Exposure to chemicals, even voluntary ones like chemotherapy, ramps up your fight-or-flight reflex gradually (if it does at all). You don't see it coming. If you constantly tried to fight or run, people might figure out that there was a problem with your fight-or-flight reflex. They don't. It's not obvious, and yoga isn't going to uncondition somebody's sympathetic nervous system unless there's something going on there that I haven't heard about.

Also, sugar and high fructose corn syrup will kill you. Sucrose is half glucose, which your whole body processes, and half fructose, which your liver handles. If you get too much fructose at once, your liver turns it straight into fat, which leads to a fatty liver, a key part of metabolic syndrome, which will totally kill you because then you'll get type 2 diabetes and heart disease. The trick is figuring out how much is too much, and no one wants to put a number on it. The best number I came up with was the amount of sugar the FDA thought typical Americans ate in 1986, back when we, as a nation, were not so wide. They said 40 lbs/year/person, which is 200 calories of added sugar per day. The USDA, considered much more reliable, said 75 lbs/year/person.

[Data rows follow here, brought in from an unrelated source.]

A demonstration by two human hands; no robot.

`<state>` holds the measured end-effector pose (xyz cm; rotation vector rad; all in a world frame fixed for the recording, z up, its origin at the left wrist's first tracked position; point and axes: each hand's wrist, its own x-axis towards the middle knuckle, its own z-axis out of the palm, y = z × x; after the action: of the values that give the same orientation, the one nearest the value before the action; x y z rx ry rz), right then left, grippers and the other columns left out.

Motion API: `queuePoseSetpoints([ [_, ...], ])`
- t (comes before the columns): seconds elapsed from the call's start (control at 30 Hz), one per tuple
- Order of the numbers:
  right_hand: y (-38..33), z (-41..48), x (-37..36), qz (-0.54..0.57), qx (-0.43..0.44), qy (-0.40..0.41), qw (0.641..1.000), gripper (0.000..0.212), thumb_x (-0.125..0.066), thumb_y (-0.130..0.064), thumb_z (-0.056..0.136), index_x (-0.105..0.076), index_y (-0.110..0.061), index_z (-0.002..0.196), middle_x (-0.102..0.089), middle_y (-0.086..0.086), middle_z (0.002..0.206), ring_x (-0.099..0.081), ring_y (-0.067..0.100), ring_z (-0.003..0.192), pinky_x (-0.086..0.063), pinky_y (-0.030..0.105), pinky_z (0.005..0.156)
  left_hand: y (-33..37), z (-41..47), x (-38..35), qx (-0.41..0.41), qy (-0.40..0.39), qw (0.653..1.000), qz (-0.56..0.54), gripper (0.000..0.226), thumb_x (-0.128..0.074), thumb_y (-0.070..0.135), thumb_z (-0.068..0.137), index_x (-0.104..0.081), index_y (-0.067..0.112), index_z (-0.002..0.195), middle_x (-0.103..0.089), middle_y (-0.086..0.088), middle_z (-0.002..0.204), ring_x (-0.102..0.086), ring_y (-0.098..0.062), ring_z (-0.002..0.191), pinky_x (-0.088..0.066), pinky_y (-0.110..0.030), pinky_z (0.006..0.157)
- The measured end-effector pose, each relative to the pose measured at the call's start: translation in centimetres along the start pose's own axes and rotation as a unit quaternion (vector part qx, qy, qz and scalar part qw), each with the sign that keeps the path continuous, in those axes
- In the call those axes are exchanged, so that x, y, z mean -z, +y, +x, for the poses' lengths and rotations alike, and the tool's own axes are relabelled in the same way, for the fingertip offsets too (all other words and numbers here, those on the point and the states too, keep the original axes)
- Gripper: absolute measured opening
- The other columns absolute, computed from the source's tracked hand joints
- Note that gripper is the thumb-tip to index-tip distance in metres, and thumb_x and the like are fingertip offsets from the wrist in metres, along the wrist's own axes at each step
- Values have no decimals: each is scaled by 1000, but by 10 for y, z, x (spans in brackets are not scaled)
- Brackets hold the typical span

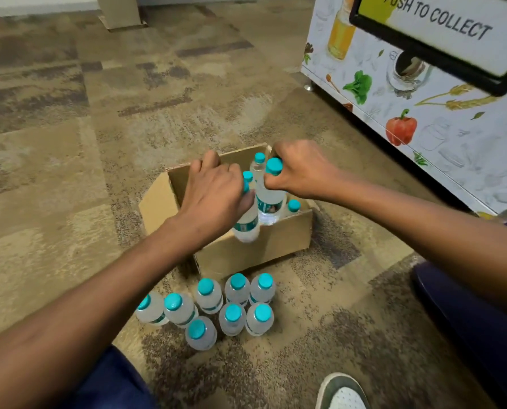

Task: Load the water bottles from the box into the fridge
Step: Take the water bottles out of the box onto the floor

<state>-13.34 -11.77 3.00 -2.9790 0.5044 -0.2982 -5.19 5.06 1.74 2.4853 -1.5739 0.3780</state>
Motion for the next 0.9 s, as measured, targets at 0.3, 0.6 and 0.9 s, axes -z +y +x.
queuePoseSetpoints([
  [0.3,13,-69,-31,-50,-5,-124,991,30,-61,-44,76,-50,-17,75,-44,-3,58,-47,19,54,-41,30,47,42,-16,-38,-92,-119,989,-5,36,-48,50,92,-57,15,95,-66,-5,100,-40,-24,104,-25,-37,75],
  [0.6,14,-88,-76,-86,-19,-231,969,29,-64,-39,79,-51,-13,81,-51,3,69,-52,23,65,-37,28,48,35,-23,-86,-147,-153,977,10,39,-50,49,91,-59,12,98,-66,-5,99,-41,-23,103,-31,-38,81],
  [0.9,2,-84,-99,-82,-13,-276,958,27,-65,-37,83,-50,-14,87,-51,4,77,-52,23,71,-39,30,55,27,-35,-113,-216,-187,958,17,32,-51,45,93,-57,13,91,-66,-3,92,-36,-20,103,-29,-40,88],
])
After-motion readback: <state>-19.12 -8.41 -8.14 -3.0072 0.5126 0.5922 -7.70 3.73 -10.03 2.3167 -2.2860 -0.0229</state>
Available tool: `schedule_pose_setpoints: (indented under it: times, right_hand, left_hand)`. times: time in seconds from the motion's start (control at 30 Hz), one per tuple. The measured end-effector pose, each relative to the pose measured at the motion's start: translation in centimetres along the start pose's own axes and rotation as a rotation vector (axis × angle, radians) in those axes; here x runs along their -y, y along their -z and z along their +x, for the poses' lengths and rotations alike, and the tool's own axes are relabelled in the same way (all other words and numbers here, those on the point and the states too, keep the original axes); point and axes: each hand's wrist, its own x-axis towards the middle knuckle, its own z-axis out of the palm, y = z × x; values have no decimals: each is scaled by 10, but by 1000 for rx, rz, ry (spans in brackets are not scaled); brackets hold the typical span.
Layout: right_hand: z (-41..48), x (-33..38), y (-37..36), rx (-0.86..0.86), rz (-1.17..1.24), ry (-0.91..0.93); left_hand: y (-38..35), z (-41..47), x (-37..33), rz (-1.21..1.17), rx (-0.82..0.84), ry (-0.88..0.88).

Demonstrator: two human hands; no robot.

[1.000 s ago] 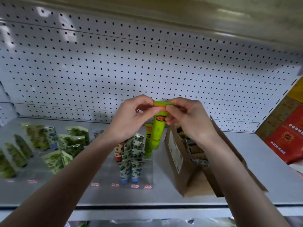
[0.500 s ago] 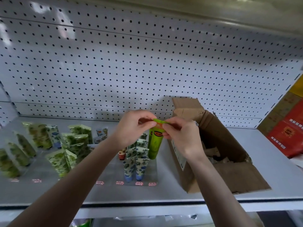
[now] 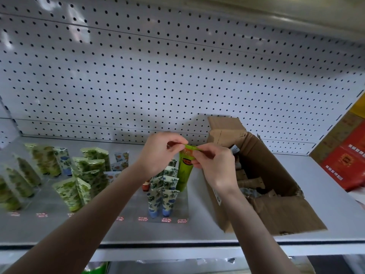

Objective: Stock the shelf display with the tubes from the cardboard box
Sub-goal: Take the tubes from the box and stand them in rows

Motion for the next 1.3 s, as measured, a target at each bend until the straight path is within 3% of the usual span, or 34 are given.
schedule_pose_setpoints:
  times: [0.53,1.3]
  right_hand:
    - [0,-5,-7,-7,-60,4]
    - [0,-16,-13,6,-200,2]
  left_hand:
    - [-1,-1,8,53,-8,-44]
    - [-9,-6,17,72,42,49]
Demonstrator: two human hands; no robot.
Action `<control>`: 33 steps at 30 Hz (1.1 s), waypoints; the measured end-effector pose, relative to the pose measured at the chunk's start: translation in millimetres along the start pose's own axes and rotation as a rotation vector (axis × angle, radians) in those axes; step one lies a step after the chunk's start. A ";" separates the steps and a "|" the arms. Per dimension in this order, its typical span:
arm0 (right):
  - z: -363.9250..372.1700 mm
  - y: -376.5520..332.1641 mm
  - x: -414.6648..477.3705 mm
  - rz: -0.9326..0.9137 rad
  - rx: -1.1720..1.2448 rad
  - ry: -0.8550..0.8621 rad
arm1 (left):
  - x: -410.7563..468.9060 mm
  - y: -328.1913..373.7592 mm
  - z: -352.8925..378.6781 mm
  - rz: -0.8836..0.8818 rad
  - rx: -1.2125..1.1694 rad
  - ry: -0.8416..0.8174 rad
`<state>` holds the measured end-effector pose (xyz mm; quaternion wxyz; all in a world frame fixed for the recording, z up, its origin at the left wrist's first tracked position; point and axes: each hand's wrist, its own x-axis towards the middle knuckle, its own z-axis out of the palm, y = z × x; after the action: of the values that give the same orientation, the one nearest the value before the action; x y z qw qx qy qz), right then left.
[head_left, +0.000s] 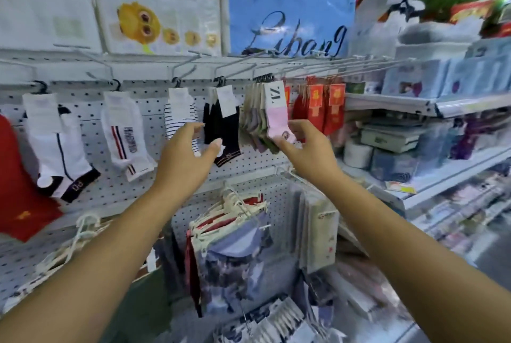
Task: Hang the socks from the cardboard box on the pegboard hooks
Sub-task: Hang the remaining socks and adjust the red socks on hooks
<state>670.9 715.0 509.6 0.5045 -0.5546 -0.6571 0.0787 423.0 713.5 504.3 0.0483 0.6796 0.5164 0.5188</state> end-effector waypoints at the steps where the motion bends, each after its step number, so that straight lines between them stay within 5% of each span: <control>1: -1.9 6.9 11.7 0.015 0.031 0.008 | 10.7 2.5 10.3 -0.009 0.000 0.001; 16: 44.7 44.4 192.5 -0.028 0.194 -0.016 | 177.8 -21.2 96.3 -0.142 -0.068 0.092; 29: 68.3 62.8 210.5 -0.142 0.327 -0.028 | 197.4 -51.6 103.8 -0.164 -0.123 0.160; 33: 58.9 77.5 204.8 -0.181 0.353 -0.043 | 175.6 -43.1 117.1 -0.096 -0.018 0.328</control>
<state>702.4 936.2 547.9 0.5847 -0.3944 -0.6909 0.1590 470.8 920.5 539.9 -0.0057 0.5599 0.5446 0.6244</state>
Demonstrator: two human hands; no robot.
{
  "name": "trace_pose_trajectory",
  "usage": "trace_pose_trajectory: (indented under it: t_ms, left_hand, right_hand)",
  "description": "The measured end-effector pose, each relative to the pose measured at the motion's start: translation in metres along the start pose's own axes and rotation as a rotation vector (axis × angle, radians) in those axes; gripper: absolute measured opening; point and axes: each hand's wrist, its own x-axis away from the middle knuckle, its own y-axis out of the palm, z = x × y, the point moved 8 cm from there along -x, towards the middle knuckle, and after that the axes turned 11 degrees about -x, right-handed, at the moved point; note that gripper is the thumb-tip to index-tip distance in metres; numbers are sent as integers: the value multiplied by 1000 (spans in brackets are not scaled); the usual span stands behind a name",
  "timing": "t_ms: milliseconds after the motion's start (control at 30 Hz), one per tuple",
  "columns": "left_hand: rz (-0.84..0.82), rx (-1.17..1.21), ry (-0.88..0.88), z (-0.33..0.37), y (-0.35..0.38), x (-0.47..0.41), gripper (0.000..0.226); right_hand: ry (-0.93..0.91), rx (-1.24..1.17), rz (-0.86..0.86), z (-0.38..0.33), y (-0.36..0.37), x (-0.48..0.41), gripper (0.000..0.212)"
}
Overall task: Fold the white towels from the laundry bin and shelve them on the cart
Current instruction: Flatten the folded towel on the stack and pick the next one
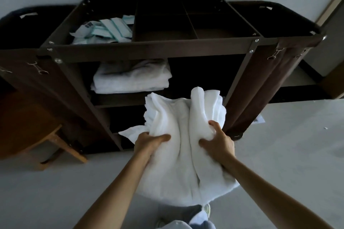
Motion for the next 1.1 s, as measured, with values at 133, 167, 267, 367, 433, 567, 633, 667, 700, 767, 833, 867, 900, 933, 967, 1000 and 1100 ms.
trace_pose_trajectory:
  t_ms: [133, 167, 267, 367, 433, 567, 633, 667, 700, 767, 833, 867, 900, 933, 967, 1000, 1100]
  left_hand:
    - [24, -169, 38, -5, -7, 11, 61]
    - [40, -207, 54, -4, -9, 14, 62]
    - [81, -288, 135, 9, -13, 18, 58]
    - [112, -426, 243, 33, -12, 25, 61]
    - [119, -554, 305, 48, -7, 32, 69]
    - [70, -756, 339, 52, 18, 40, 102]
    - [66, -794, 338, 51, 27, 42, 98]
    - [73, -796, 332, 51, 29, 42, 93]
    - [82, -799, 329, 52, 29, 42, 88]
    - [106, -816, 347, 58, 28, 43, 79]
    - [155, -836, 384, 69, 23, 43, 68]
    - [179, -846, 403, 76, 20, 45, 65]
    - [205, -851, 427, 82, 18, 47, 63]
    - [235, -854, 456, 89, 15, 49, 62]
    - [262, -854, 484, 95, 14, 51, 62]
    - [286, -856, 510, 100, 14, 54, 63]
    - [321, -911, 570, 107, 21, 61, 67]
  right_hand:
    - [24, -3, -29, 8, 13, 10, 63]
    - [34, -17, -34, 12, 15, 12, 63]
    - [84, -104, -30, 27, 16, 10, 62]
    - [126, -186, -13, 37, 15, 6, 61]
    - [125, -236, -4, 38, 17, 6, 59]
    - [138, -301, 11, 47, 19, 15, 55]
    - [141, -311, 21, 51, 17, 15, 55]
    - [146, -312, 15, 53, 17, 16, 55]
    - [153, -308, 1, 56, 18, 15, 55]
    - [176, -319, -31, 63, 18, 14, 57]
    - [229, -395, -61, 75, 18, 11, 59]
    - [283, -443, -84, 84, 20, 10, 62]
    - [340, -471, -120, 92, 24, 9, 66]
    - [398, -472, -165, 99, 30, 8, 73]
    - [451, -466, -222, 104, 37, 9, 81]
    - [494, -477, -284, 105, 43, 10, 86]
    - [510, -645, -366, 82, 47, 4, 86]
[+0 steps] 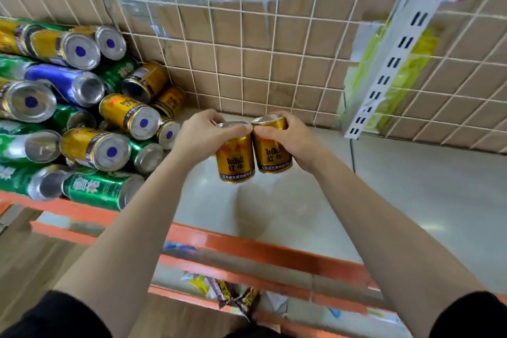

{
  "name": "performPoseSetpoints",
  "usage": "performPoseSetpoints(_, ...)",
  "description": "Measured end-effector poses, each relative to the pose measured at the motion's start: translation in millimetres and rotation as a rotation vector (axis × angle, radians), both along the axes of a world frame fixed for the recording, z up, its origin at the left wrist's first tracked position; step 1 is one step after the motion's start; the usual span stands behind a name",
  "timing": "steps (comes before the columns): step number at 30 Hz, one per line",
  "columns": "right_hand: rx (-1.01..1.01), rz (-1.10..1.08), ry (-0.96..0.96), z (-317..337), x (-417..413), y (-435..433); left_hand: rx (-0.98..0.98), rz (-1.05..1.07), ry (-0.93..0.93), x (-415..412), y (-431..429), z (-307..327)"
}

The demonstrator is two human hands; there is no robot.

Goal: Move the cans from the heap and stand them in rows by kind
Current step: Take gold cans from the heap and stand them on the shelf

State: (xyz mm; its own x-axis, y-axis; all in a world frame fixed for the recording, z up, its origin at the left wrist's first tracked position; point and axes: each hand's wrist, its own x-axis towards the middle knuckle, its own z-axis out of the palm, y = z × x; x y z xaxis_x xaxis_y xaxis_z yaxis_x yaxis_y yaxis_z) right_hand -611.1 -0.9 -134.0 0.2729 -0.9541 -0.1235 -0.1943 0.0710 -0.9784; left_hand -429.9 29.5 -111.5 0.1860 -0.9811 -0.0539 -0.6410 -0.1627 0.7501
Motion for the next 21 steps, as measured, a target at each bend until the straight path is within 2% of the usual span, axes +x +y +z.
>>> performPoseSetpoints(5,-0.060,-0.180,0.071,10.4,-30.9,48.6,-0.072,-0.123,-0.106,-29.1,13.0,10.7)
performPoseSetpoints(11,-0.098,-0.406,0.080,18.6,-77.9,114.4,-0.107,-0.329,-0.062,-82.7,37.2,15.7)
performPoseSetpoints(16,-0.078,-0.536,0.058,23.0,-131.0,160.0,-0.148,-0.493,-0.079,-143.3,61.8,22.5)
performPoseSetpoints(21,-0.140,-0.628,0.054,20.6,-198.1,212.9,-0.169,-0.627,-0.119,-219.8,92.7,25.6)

So I was going to figure that 200 calories of sugar per day is a reasonable upper limit -- that's like a quarter of a batch of cookies, which, after my initial 'I can eat cookies again' phase, is not something that will ever again occur here on a daily basis -- but then, toward the end of the article, it starts talking about cancer. Trying to handle all that insulin makes your cells go nuts and sometimes turn cancerous. Cancer started rising way before 1986, so we're unsafe at any speed.

Sunday, April 03, 2011

things you can't do even if you're feeling much better

Yesterday I learned that doing homeless EIs' laundry is a good way to contaminate your dryer and not just one, but both washers.

Here's how you do it: you wash a bunch of new t-shirts in your auxiliary washer for one of the homeless ladies, mostly following her directions. Then she comes over and sniffs (and touches) the shirts, each one, probably more than once, and also touches the giant glass jars they were in. She still reacts to the shirts, and you're reacting to her at this point, so you say you'll keep washing them until they're ok.

So you go inside, and since you washed the jars just an hour ago, you put them over near the washer and dryer, and without examining the situation, you put your own stuff from the good washer into the dryer.

At this point, you suck whatever the heck is coming out of the homeless lady and getting onto everything she touches into your dryer, contaminating it and your clothes. Plus you put her stuff back into the auxiliary washer, liberally coating the inside of that with whatever it is. When you take your stuff out of the dryer, you get a surprise, so you try to wash it out in the good washer, which just doesn't work on this stuff. Ta da!

So now both washers and the dryer have been scrubbed to within an inch of their lives, which probably only took about six hours this time, and I learned my lesson.